Auto Scaling

ASG

Auto Scaling Groups (ASG)

An Auto Scaling Group is a collection of EC2 instances that are treated as a logical grouping for the purposes of automatic scaling and management
ASG helps you automatically manage the scaling(in/out) of EC2 instances to meet the dynamic workload of your applications
ASG are horizontal (increase or decrease in EC2 instance Count) Scaling
There are no additional fees with Amazon EC2 Auto Scaling, You only pay for the AWS resources (for example, EC2 instances, EBS volumes, and CloudWatch alarms) that you use.

Advantages of ASG

Fault tolerance
- Amazon EC2 Auto Scaling can detect when an instance is unhealthy, terminate it, and launch an instance to replace it
- You can also configure Amazon EC2 Auto Scaling to use multiple Availability Zones. If one Availability Zone becomes unavailable, Amazon EC2 Auto Scaling can launch instances in another one to compensate.
High Availability
- ASG helps ensure that your application always has the right amount of capacity to handle the current traffic demand
Better Cost Management
- Amazon EC2 Auto Scaling can dynamically increase and decrease capacity as needed.
- You pay for the EC2 instances you use, you save money by launching instances when they are needed and terminating them when they aren't.

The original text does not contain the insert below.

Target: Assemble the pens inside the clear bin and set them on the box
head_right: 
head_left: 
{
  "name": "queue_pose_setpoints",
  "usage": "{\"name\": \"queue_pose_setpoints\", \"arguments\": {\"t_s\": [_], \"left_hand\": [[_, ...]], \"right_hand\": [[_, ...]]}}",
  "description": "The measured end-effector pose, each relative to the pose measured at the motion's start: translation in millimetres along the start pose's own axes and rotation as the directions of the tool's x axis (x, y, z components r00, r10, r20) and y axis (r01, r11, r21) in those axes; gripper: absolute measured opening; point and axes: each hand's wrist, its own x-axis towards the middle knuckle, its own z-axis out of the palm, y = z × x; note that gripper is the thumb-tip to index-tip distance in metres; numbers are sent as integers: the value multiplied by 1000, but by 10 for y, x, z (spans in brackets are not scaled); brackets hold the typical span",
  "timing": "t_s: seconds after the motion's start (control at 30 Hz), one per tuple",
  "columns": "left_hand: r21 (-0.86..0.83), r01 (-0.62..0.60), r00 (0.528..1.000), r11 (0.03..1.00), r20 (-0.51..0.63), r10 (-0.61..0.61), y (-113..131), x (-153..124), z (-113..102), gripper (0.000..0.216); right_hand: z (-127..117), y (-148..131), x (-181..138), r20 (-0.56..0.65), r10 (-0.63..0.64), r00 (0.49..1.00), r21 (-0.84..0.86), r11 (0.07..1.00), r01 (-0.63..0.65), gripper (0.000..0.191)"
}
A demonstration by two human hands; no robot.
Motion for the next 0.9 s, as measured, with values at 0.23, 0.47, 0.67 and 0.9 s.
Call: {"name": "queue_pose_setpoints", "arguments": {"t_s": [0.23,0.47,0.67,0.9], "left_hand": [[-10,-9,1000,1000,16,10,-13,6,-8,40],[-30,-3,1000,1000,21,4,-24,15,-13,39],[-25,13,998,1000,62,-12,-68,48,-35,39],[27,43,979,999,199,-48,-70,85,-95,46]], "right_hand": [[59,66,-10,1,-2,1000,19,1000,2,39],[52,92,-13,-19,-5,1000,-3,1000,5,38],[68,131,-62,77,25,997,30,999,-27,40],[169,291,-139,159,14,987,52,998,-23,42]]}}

Understanding the Need for Amazon EC2 Auto Scaling

Variable demand

Consider a basic web application running on AWS.
Purpose: Allows employees to search for conference rooms for meetings.
Usage pattern:
- Minimal usage at the beginning and end of the week.
- Increased usage in the middle of the week as more employees schedule meetings.
Graph below Displays the application’s capacity usage over the course of a week.
Traditional Capacity Planning Options:
- Option 1: Add Enough Servers to Always Meet Demand
  - Ensures sufficient capacity at all times.
  - Downside: Extra capacity remains unused on low-demand days, increasing costs.
  - Example: Inefficiency of buying more capacity than needed.
- Option 2: Handle Average Demand
  - Less expensive as it avoids purchasing rarely used equipment.
  - Downside: Risk of poor customer experience when demand exceeds capacity.
  - Example: Poor customer experience due to insufficient capacity.
Amazon EC2 Auto Scaling:
- Option 3: Dynamic Scaling
  - Adds new instances only when necessary.
  - Terminates instances when no longer needed.
  - Cost-effective: Pay only for the instances used.
  - Provides the best customer experience while minimizing expenses.
  - Example: Adjusting capacity as needed with Amazon EC2 Auto Scaling.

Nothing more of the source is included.